Bishop Spong visited Australia with his wife, Christine, in 2007. He spoke at the inaugural Common Dreams conference in Sydney and visited churches in a number of other cities whist downunder. His influence on the Progressive Christianity movement in Australia has been very significant. A number of my colleagues have testified that “Spong and his ideas helped my find my place (or recover my place) in the church”. We can be grateful for these testimonies.

Not only people with progressive viewpoints are in the debt of Spong. There are many evangelical scholars who have benefitted from the spadework done by more progressive scholars—adopting historical criticism, using it to illuminate the biblical text, and eventually enhancing understandings of scripture amongst evangelicals, even conservatives, and not just more progressive folks.

I think of the work of Don Carson, I. Howard Marshall, Ben Witherington, N.T. Wright, and many more—conservative biblical scholars who have faithfully grappled with the challenges posed by more progressive points of view, who have utilised the methods developed within so-called “liberal” circles of scholarship. Our academic understanding, and from this our practice of discipleship across the church, has been enhanced by this conversation, taking place in ways that reach across the stereotypes of separated schools of thought.

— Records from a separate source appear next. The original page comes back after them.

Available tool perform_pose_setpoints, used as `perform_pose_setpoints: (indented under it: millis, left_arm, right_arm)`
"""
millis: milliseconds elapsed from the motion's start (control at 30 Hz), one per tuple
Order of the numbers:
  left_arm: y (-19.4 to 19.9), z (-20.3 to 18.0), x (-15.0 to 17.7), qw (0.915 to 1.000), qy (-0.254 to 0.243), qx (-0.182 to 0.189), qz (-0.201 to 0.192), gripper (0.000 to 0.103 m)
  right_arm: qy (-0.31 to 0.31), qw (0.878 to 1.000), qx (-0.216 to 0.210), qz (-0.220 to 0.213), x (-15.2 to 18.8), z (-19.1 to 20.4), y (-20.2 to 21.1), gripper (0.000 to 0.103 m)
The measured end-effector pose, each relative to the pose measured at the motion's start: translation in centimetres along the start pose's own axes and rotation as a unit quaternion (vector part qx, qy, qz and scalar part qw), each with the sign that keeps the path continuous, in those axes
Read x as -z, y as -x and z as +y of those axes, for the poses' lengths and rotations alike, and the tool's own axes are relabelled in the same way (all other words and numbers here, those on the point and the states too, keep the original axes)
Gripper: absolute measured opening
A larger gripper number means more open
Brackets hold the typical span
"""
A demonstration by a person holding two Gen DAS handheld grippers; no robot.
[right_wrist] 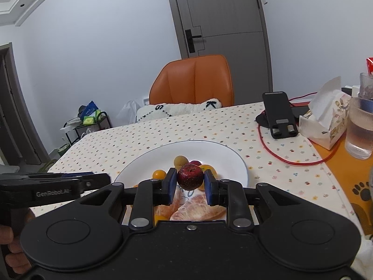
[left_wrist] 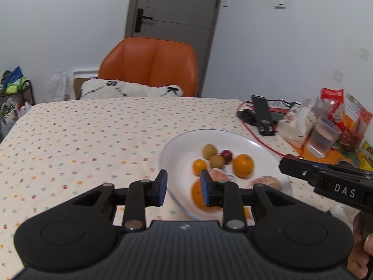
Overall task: Organize fruits
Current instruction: 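Open both tools to drop the mandarin and plum onto the plate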
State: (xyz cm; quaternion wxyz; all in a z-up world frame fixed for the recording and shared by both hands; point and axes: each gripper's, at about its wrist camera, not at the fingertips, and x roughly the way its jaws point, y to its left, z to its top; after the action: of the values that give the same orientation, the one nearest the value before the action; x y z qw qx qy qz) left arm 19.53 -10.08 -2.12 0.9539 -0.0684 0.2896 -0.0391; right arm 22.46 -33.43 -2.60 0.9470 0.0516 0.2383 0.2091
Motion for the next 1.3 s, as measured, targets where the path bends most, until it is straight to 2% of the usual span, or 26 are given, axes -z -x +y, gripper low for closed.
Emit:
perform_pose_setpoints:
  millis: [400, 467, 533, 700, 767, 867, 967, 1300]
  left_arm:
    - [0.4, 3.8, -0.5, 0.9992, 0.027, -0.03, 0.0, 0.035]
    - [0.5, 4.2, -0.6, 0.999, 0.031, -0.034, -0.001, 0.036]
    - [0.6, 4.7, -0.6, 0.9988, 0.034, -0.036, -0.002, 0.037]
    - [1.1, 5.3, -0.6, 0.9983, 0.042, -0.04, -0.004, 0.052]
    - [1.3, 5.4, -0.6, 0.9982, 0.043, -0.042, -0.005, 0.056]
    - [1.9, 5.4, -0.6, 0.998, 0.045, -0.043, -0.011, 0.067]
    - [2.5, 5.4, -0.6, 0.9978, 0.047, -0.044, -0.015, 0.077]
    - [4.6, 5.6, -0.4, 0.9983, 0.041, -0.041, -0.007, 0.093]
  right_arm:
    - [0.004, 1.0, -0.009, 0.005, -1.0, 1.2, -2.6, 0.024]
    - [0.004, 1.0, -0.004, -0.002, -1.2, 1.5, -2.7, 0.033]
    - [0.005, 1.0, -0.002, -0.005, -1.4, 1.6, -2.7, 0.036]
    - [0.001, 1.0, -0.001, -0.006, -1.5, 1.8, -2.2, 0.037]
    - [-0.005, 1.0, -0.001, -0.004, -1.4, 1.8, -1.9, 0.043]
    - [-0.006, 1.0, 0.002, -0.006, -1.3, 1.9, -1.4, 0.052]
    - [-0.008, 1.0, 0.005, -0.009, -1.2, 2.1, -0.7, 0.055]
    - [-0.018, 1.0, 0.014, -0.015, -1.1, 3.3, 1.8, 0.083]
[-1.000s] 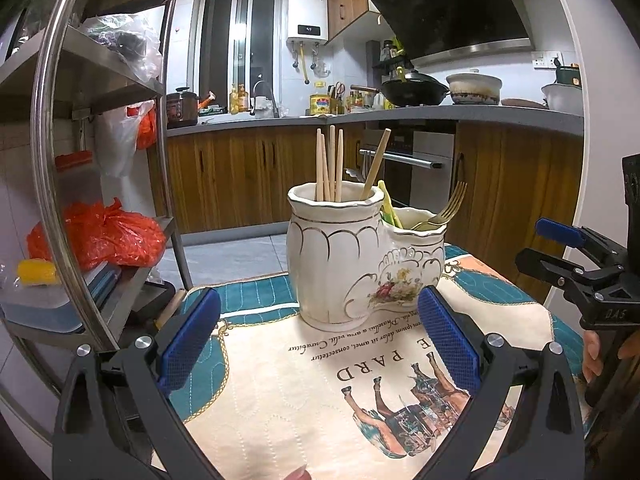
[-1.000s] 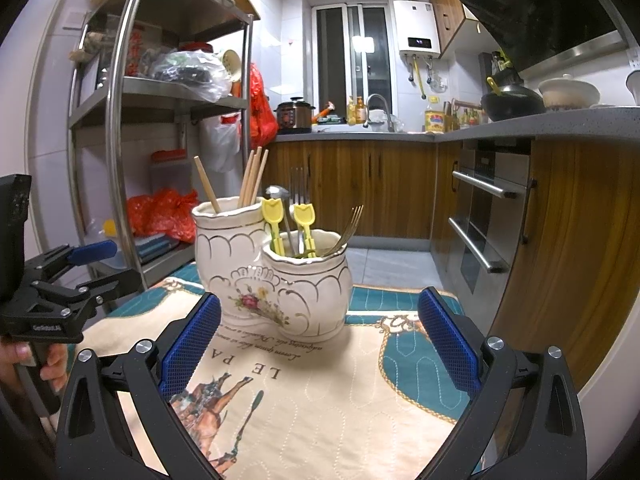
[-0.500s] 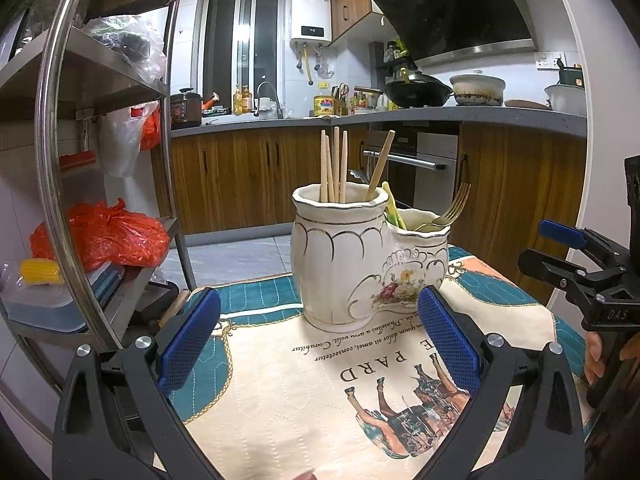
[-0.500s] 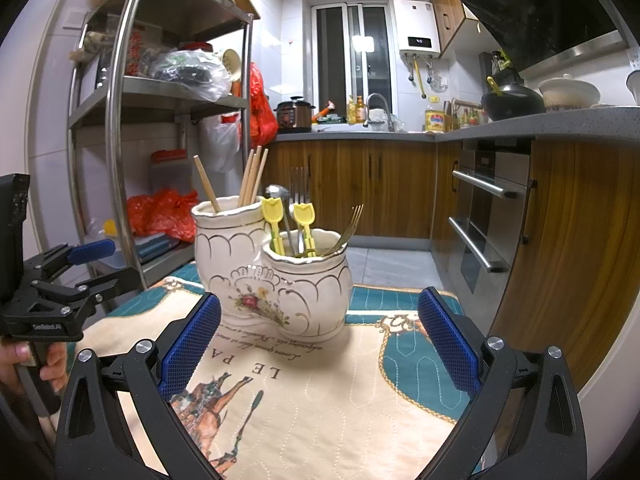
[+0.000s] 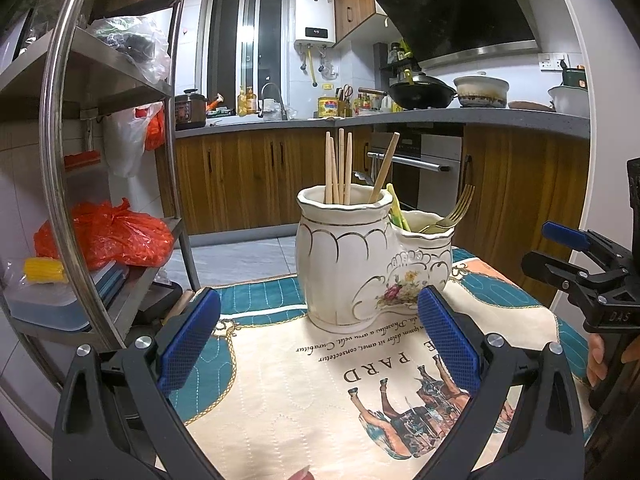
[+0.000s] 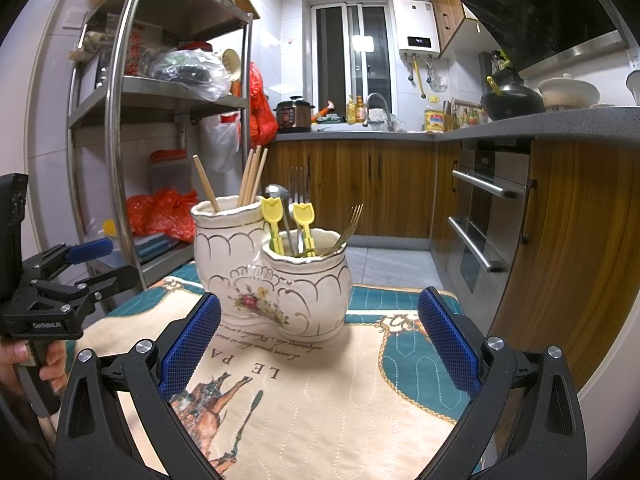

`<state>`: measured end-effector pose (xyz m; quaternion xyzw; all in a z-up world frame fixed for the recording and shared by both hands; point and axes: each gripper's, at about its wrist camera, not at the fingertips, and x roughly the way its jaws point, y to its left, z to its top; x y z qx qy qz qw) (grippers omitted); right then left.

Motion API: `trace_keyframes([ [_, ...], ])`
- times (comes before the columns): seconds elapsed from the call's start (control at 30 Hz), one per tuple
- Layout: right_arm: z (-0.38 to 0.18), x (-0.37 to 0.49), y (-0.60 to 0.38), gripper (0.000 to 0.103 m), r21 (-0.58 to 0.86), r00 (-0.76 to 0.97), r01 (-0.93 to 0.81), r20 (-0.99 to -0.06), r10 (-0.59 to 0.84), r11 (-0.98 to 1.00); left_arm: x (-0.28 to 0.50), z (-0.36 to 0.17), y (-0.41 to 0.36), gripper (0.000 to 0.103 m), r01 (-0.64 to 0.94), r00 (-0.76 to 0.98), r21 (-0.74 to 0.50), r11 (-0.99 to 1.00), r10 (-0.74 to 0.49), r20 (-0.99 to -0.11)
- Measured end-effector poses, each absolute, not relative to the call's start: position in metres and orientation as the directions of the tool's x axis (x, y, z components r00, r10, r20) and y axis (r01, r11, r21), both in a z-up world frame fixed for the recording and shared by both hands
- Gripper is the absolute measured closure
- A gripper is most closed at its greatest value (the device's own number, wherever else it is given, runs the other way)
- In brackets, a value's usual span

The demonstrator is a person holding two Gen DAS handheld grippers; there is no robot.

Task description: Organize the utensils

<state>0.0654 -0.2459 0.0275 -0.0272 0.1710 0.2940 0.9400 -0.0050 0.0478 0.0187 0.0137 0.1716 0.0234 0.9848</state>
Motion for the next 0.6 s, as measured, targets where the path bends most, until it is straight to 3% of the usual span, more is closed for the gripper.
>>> trace_keyframes([
  [0.6,0.0272,0.0653,-0.2459,0.005,0.049,0.769,-0.562,-0.336,0.544,0.826,-0.0055,0.0196,0.0470,0.006,-0.042,0.941,0.036,0.998,0.052,-0.334],
])
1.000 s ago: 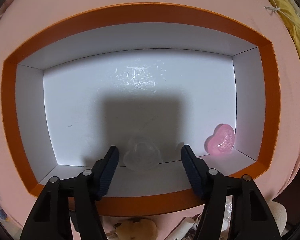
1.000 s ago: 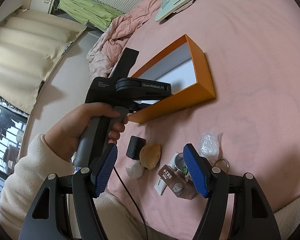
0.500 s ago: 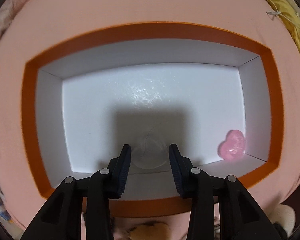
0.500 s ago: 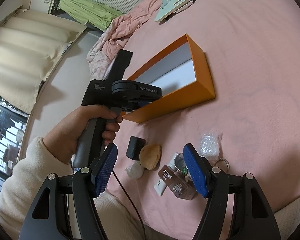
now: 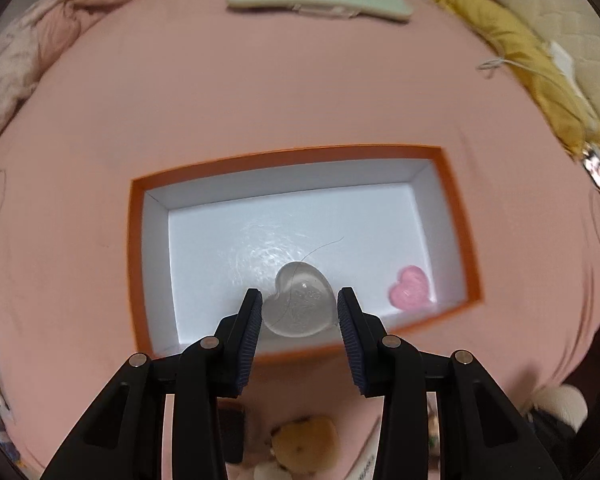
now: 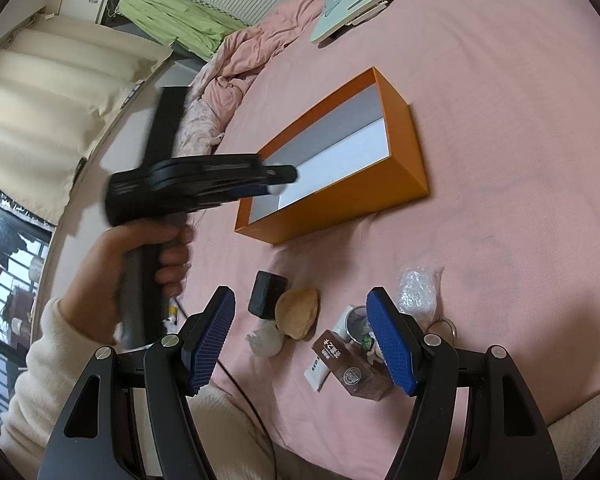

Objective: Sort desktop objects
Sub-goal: 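Lift the clear heart out and set it on the bedspread with left tool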

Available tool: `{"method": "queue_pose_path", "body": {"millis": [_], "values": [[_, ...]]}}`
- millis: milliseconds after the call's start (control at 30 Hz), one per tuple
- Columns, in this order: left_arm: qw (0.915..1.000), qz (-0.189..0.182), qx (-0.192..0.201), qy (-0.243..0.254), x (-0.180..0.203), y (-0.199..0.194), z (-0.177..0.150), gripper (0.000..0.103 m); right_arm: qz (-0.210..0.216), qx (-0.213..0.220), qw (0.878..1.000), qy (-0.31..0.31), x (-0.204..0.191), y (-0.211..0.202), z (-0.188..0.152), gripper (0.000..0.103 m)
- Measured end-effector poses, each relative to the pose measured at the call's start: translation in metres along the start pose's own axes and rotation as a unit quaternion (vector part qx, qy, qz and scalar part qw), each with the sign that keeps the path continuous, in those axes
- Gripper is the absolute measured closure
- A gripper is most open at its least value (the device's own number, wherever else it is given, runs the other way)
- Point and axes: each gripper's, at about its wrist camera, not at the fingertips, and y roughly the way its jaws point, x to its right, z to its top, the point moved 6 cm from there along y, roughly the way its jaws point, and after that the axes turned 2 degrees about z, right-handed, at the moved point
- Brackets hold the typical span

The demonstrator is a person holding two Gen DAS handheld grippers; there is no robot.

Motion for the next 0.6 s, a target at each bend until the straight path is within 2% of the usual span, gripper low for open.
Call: {"method": "queue_pose_path", "body": {"millis": [33,100,267,333,433,600], "values": [[1.0000,-0.006,0.006,0.004,-0.005,0.000,-0.007,0.066,-0.001,0.000,1.000,-0.001,0.000,0.000,0.000,0.034],[0.9998,-0.018,0.009,0.007,-0.001,0.005,-0.045,0.066,-0.003,0.001,1.000,-0.002,0.000,0.000,0.000,0.034],[0.9992,-0.039,0.000,0.004,-0.008,-0.018,-0.096,0.066,-0.009,0.003,1.000,-0.007,0.000,0.000,-0.001,0.034],[0.9990,-0.045,-0.004,-0.001,0.019,-0.005,-0.089,0.066,-0.011,0.004,1.000,-0.009,0.000,0.000,-0.002,0.034],[0.9988,-0.047,-0.013,-0.006,0.022,0.015,-0.106,0.066,-0.015,0.005,1.000,-0.011,-0.001,0.000,-0.002,0.034],[0.9976,-0.069,0.007,0.009,0.040,0.022,-0.111,0.066,-0.022,0.003,1.000,-0.013,0.000,0.003,-0.002,0.034]]}}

Spong played some part in that. Not a huge amount in the academic discussions, per se; but a very large role in the public discussions about faith. It is the faithfully determined work of people such as Spong that has shaped the articulation of academic discussions in ways that are understandable to the public, that communicate to ordinary people of faith.

At the end of his life, let’s acknowledge the fine work that John Shelby Spong did in popularising and making widely known an extensive set of insights about what it means to have an informed faith that “makes sense” in the contemporary world; and let’s give thanks for his ministry of deepening and broadening the whole Christian exploration of scripture, faith, and discipleship.